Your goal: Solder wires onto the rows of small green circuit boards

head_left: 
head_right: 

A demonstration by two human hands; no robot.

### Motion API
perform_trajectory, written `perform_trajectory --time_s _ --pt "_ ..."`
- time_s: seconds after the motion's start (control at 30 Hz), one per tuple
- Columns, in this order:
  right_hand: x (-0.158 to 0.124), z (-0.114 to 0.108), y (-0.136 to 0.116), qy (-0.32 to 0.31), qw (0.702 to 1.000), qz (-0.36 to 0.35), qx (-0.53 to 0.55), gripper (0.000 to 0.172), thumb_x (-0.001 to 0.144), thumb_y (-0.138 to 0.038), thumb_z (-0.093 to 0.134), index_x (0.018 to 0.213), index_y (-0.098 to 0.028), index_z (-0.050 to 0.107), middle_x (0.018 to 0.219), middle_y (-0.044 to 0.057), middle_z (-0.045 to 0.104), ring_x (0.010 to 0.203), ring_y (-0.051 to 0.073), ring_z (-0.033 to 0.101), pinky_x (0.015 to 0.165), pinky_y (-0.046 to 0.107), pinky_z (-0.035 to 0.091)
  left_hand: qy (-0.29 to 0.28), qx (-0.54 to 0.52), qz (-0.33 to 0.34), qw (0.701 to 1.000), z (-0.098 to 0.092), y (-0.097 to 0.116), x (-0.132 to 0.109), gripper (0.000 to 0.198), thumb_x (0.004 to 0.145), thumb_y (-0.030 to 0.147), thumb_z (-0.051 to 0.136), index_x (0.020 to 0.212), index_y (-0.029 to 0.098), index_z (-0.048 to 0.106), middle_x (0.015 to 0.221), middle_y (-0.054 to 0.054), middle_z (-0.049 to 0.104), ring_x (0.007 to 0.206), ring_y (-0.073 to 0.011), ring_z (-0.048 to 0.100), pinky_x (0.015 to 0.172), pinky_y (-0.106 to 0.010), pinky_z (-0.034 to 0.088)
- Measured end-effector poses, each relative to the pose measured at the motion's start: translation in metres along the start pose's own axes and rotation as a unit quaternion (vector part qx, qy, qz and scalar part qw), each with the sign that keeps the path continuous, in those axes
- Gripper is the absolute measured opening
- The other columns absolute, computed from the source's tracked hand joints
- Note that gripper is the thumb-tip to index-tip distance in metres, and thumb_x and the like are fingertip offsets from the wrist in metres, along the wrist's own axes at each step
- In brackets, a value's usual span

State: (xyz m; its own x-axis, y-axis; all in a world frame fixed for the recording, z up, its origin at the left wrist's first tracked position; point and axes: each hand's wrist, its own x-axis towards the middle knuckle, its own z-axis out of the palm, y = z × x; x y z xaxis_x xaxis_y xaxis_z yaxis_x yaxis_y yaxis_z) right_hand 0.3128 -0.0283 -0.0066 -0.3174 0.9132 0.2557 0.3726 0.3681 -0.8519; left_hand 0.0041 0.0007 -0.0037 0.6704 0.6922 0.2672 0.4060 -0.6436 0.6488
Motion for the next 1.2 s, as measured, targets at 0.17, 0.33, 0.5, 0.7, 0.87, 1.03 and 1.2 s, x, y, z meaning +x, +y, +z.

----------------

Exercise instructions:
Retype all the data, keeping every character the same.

Response area:
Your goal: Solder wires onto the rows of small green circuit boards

head_left: 
head_right: 

A demonstration by two human hands; no robot.

### Motion API
perform_trajectory, written `perform_trajectory --time_s _ --pt "_ ..."`
- time_s: seconds after the motion's start (control at 30 Hz), one per tuple
- Columns, in this order:
  right_hand: x (-0.158 to 0.124), z (-0.114 to 0.108), y (-0.136 to 0.116), qy (-0.32 to 0.31), qw (0.702 to 1.000), qz (-0.36 to 0.35), qx (-0.53 to 0.55), gripper (0.000 to 0.172), thumb_x (-0.001 to 0.144), thumb_y (-0.138 to 0.038), thumb_z (-0.093 to 0.134), index_x (0.018 to 0.213), index_y (-0.098 to 0.028), index_z (-0.050 to 0.107), middle_x (0.018 to 0.219), middle_y (-0.044 to 0.057), middle_z (-0.045 to 0.104), ring_x (0.010 to 0.203), ring_y (-0.051 to 0.073), ring_z (-0.033 to 0.101), pinky_x (0.015 to 0.165), pinky_y (-0.046 to 0.107), pinky_z (-0.035 to 0.091)
  left_hand: qy (-0.29 to 0.28), qx (-0.54 to 0.52), qz (-0.33 to 0.34), qw (0.701 to 1.000), z (-0.098 to 0.092), y (-0.097 to 0.116), x (-0.132 to 0.109), gripper (0.000 to 0.198), thumb_x (0.004 to 0.145), thumb_y (-0.030 to 0.147), thumb_z (-0.051 to 0.136), index_x (0.020 to 0.212), index_y (-0.029 to 0.098), index_z (-0.048 to 0.106), middle_x (0.015 to 0.221), middle_y (-0.054 to 0.054), middle_z (-0.049 to 0.104), ring_x (0.007 to 0.206), ring_y (-0.073 to 0.011), ring_z (-0.048 to 0.100), pinky_x (0.015 to 0.172), pinky_y (-0.106 to 0.010), pinky_z (-0.034 to 0.088)
- Measured end-effector poses, each relative to the pose measured at the motion's start: translation in metres along the start pose's own axes and rotation as a unit quaternion (vector part qx, qy, qz and scalar part qw), each with the sign that keeps the path continuous, in those axes
- Gripper is the absolute measured opening
- The other columns absolute, computed from the source's tracked hand joints
- Note that gripper is the thumb-tip to index-tip distance in metres, and thumb_x and the like are fingertip offsets from the wrist in metres, along the wrist's own axes at each step
- In brackets, a value's usual span

State: (xyz m; its own x-axis, y-axis; all in a world frame fixed for the recording, z up, its origin at the left wrist's first tracked position; point and axes: each hand's wrist, its own x-axis towards the middle knuckle, its own z-axis out of the palm, y = z × x; x y z xaxis_x xaxis_y xaxis_z yaxis_x yaxis_y yaxis_z) right_hand 0.3128 -0.0283 -0.0066 -0.3174 0.9132 0.2557 0.3726 0.3681 -0.8519; left_hand 0.0041 0.0007 -0.0037 0.6704 0.6922 0.2672 0.4060 -0.6436 0.6488
Motion for the next 1.2 s, as measured, targets at 0.17, 0.33, 0.5, 0.7, 0.87, 1.03 and 1.2 s, x, y, z meaning +x, +y, +z.

The exercise calls for nothing more than this answer.